§ **WORK REQUIRED**: For the string "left", state how many lines of the data hold it. Give nothing besides the number.

§ **INFORMATION PROVIDED**:

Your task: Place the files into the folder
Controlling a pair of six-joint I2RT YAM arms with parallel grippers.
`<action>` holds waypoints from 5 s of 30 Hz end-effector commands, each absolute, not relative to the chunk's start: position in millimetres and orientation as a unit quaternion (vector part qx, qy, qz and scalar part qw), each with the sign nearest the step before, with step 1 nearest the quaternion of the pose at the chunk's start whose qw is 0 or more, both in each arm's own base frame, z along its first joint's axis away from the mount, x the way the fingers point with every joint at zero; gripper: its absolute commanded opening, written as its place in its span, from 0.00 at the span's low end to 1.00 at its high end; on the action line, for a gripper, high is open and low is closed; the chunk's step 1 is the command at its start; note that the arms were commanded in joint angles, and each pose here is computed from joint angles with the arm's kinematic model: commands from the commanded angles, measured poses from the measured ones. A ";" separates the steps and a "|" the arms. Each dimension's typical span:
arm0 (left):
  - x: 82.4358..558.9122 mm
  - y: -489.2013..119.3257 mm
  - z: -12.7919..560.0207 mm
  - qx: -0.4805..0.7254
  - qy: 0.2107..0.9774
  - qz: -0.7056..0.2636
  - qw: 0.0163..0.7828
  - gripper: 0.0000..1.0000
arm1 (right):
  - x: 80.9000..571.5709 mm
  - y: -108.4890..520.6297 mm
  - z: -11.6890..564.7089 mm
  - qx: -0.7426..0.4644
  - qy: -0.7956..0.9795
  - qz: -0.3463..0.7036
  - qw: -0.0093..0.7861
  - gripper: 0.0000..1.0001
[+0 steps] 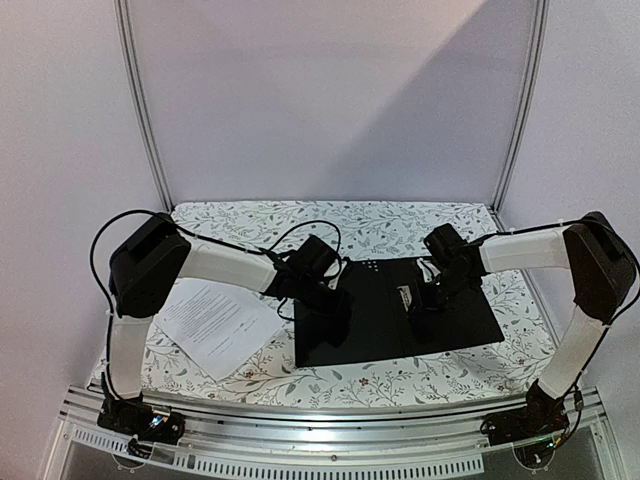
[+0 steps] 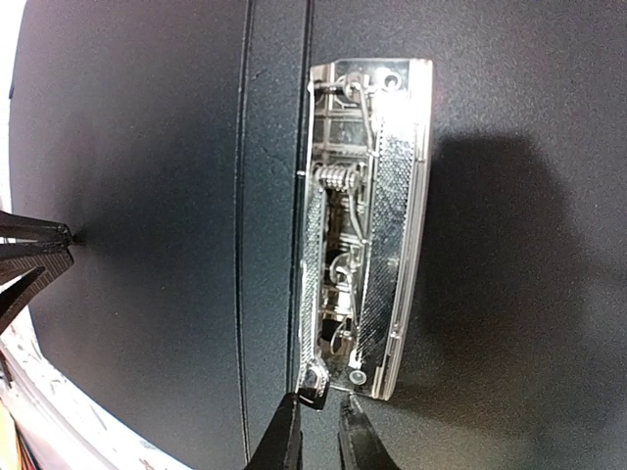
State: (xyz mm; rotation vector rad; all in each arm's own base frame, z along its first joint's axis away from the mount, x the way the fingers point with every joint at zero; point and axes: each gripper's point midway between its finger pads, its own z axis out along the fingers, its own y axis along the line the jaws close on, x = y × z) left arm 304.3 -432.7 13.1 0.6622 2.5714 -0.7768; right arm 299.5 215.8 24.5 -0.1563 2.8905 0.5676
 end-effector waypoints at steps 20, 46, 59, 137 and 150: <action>288.6 -418.3 -24.6 0.242 0.930 -0.238 0.137 0.12 | 287.1 210.1 -4.6 -0.036 0.980 0.188 0.056 0.05; 286.0 -419.8 -27.5 0.251 0.929 -0.240 0.131 0.10 | 296.3 214.7 -13.2 -0.008 0.973 0.226 0.051 0.06; 284.9 -420.0 -29.8 0.253 0.929 -0.240 0.127 0.09 | 298.3 209.2 -17.0 0.011 0.971 0.233 0.055 0.00; 355.1 -323.1 169.7 0.201 0.852 -0.045 0.481 1.00 | 344.6 19.8 0.8 0.134 0.970 -0.057 0.192 0.78; 376.4 -322.1 114.6 0.220 0.891 0.032 0.395 0.99 | 264.2 49.8 -24.0 0.163 0.978 0.057 0.121 0.82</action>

§ **EXPECTED ANSWER**: 2